# New piccies of my growing man



## mlkarel2010 (Jan 27, 2008)

Wow!! :shock: Such a cutie.... so much spunk.... amazing beauty.... What breed is he? and how old? I'm pretty jealous


----------



## free_sprtd (Oct 18, 2007)

He's a mustang 22 months old! he loves it outdoors, so he goes a bit insane lol. im just so excited because he's finally filling out!! he was so underweight when i got him 

THEN:








NOW:


----------



## free_sprtd (Oct 18, 2007)

THANKS MLK!! im just so happy that he's finally doing good, i had to post the pics we took today lol


----------



## mlkarel2010 (Jan 27, 2008)

He looks adorable!!! I really want a mustang.... but I have a feeling they wouldn't let me.... and they never come close to me with their adopts..... ho humm :roll: You're really lucky to have such a beauty!!


----------



## free_sprtd (Oct 18, 2007)

thanks!! ya i didnt adopt him, he was domestically bred.

thanks for the pic love though!!


----------



## mlkarel2010 (Jan 27, 2008)

No one breeds mustangs around here  

No problem! it's easy when he's so awesome!! I'm sorry, but I really like him.... be sure to show me pics when he's done losing his winter fuzzies


----------



## free_sprtd (Oct 18, 2007)

well thank you!! that's sad 

oh yes, i will definately update without the fuzzies lol i cant wait. he's already lost a bunch if you could believe it!

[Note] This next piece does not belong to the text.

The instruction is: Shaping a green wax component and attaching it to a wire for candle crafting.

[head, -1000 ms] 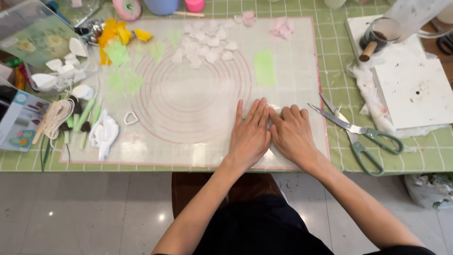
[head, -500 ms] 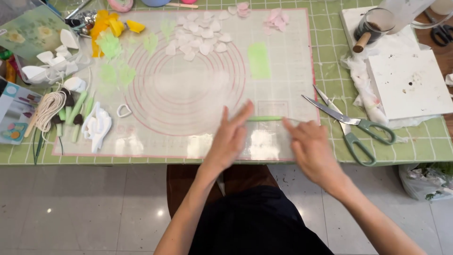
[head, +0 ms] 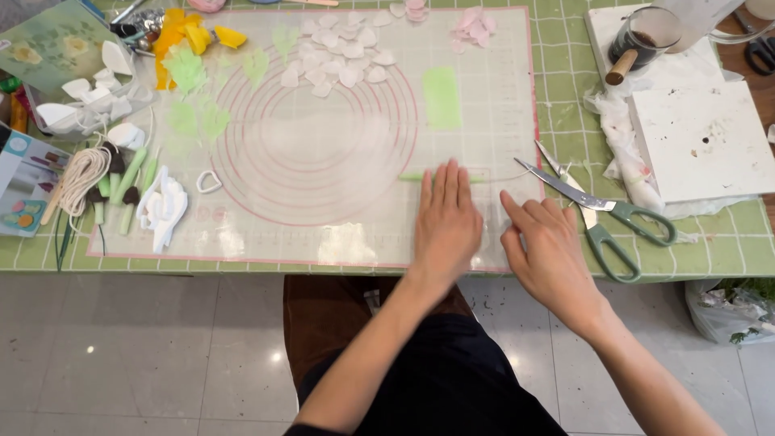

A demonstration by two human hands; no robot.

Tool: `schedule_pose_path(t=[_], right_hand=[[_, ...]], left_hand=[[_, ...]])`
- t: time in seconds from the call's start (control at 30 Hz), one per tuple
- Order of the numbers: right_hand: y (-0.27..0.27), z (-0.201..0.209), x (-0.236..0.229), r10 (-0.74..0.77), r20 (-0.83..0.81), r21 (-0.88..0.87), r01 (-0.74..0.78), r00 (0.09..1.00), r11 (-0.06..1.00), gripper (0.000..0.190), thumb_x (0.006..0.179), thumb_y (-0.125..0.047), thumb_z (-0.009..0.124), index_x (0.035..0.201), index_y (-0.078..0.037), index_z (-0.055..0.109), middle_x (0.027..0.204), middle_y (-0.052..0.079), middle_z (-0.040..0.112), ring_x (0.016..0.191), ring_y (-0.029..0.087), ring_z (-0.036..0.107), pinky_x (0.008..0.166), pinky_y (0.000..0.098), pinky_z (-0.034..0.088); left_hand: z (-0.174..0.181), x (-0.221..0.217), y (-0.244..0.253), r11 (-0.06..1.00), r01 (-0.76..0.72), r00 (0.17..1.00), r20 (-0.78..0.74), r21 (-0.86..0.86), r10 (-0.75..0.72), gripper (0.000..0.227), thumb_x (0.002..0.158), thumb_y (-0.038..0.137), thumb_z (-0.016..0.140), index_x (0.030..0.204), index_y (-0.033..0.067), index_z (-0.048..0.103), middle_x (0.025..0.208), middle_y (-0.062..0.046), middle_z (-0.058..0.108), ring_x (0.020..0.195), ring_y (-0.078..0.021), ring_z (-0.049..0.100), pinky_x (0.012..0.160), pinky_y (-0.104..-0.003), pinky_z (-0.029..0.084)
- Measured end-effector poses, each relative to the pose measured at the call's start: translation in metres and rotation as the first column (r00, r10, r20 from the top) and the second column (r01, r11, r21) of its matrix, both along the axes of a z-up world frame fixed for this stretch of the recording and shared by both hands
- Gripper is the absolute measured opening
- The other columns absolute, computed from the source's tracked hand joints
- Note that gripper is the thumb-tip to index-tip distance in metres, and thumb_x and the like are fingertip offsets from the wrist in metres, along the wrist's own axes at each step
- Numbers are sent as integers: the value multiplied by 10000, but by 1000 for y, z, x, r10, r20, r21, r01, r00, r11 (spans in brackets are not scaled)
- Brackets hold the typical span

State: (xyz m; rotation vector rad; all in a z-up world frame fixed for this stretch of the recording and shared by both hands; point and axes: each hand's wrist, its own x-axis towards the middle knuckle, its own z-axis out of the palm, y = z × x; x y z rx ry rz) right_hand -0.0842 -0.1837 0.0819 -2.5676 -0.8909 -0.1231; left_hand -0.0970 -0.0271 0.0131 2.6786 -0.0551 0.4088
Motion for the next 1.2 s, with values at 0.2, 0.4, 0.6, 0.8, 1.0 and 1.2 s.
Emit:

so do you have a horse? or hoping to get one in the future


----------



## mlkarel2010 (Jan 27, 2008)

No I don't have a horse, but I work with horses for my local trainer. He has 4 I can work with all summer and the local vet is keeping one of his there and he said I could use her for 4H. I'm excited, I just hope the snow will melt and the mud will go away!!


----------



## free_sprtd (Oct 18, 2007)

oh man, i hate it when there's crappy weather! well that's super cool because i bet you get tons of experience working with so many different horses. sweet!


----------



## alucard (Dec 8, 2006)

He's really cute! I love his color. What do you plan to do with him?


----------



## Vidaloco (Sep 14, 2007)

He's looking really good free_sprtd. He is going to have a beautiful mane and tail, it looks really thick, classic mustang.


----------



## FGRanch (Feb 9, 2008)

He is a handsome man! He sure has filled out since you got him!


----------



## free_sprtd (Oct 18, 2007)

Alu- I don't know yet.....just mainly pleasure riding, nothing special, maybe dabble in few other things. im still learning like him, so i really dont know yet.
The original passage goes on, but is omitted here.